Not surprisingly, Japanese pirates proliferated off the coast of Korea and China in the years that followed. 

In Japan, the fallout from the invasion was even more severe. Samurai were accustomed to receiving payment for fighting on behalf of a warlord.  As all of their battles involved one Japanese warlord fighting another, it was a zero-sum game, and there was always land and treasure to be distributed by the winner. 

In this case, there was nothing to distribute to the Samurai. These were foreign invaders. The only prize was survival. With nothing to give those who defended Japan, the Kamakura shogunate that controlled Japan eventually fell without the support of the Samurai. 

The defeat of the Mongols also led to a greater sense of nationalism and destiny within Japan. 

In China, it also increased the respect of the Japanese, who were now considered to be brave warriors. In the Ming Dynasty that followed the Yuan Dynasty, an invasion of Japan was considered on three separate occasions, and each time the idea was rejected. 

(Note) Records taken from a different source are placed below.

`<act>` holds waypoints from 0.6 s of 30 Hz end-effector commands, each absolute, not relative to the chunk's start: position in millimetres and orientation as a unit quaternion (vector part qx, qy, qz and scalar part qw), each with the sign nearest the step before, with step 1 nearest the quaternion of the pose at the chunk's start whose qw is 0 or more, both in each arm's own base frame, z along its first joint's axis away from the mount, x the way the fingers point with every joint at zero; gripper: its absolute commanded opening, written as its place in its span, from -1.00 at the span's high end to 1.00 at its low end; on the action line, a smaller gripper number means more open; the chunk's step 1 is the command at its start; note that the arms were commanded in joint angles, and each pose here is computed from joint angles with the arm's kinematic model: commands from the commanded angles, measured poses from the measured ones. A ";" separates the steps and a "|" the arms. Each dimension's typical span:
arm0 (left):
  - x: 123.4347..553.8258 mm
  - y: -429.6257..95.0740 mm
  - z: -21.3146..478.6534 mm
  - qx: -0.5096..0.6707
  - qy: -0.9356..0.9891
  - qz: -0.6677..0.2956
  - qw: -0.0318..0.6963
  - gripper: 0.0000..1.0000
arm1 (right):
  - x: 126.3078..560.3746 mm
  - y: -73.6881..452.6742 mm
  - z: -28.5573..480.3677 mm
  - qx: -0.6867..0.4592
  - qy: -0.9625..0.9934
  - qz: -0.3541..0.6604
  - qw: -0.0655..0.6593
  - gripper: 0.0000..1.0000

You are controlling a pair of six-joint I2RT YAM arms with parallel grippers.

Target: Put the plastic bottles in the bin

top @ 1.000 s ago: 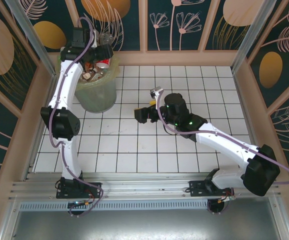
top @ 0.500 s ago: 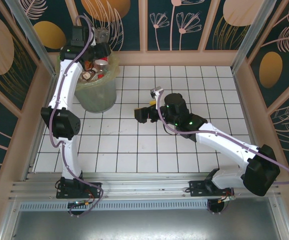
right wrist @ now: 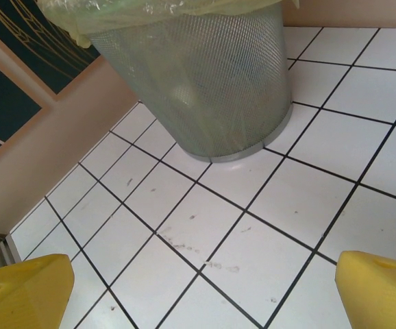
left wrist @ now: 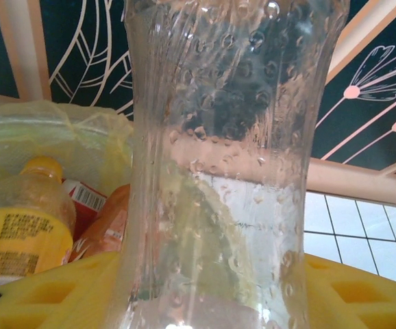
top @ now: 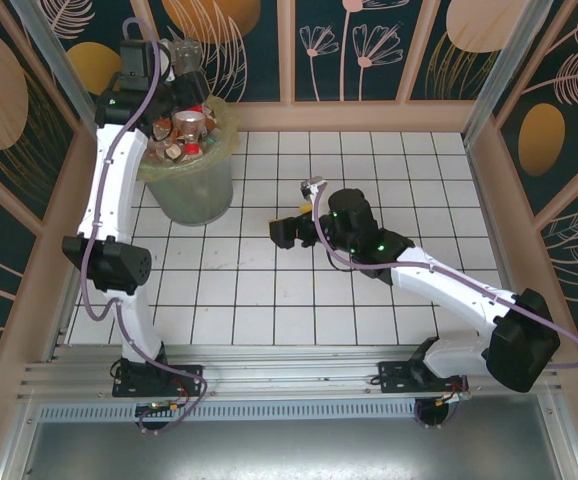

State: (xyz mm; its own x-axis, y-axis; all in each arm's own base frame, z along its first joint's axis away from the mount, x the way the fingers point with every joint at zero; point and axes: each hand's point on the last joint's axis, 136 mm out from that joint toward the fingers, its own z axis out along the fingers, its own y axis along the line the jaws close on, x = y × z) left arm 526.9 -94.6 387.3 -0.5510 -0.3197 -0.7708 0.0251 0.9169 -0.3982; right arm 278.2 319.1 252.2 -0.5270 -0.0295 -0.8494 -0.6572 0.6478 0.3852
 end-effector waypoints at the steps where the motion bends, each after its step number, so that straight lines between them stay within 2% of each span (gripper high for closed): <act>1: 510.7 -89.8 379.1 -0.100 0.874 -0.172 0.444 -0.21 | 276.4 317.3 265.0 -0.210 0.782 0.380 0.448 -0.97; 18: 528.9 -82.2 319.8 -0.117 0.903 -0.130 0.393 -0.38 | 274.5 314.1 260.5 -0.208 0.784 0.377 0.447 -0.97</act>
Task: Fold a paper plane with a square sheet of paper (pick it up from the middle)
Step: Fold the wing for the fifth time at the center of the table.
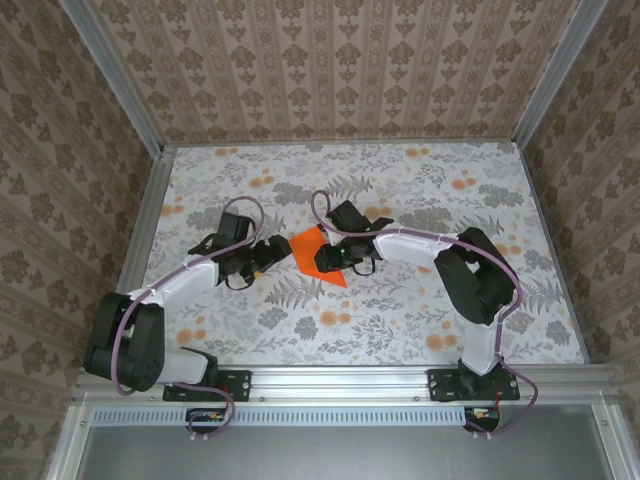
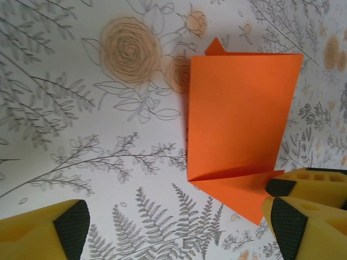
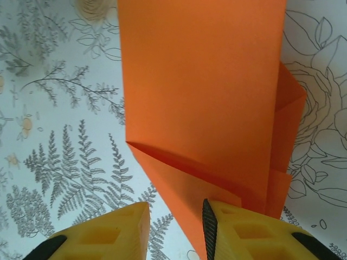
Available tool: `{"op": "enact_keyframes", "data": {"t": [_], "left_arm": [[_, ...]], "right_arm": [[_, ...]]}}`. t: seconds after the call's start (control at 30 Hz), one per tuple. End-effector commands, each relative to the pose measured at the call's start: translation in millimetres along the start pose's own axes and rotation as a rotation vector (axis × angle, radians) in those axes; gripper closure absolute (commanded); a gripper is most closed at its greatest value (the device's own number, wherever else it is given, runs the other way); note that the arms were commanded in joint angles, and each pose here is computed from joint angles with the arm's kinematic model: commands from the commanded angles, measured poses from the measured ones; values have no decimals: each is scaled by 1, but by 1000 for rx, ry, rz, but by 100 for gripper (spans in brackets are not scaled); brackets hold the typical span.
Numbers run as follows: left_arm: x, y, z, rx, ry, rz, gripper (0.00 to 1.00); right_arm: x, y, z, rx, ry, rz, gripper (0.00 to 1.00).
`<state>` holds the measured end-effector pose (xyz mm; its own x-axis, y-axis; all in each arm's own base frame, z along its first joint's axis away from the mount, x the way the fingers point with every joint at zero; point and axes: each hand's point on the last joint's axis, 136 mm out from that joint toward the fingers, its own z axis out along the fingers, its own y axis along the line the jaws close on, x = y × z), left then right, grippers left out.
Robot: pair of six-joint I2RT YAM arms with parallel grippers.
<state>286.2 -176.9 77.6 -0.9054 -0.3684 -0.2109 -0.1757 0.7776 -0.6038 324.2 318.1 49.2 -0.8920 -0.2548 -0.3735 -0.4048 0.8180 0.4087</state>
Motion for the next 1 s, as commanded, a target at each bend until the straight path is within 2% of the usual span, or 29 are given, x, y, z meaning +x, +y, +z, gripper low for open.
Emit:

The thing that most of you probably noticed was the term for divine wind: kamikaze.

The Japanese kamikaze pilots of World War II took their name and inspiration directly from the Mongol invasion of Japan. It was felt that kamikaze attacks would serve as the divine wind which would save the country, just as the actual winds did 700 years earlier. 

The Mongol invasions of Japan proved there were limits to what the Mongols could achieve militarily. They were not, in fact, invincible. 

All it took to defeat them were two very well-timed tropical storms.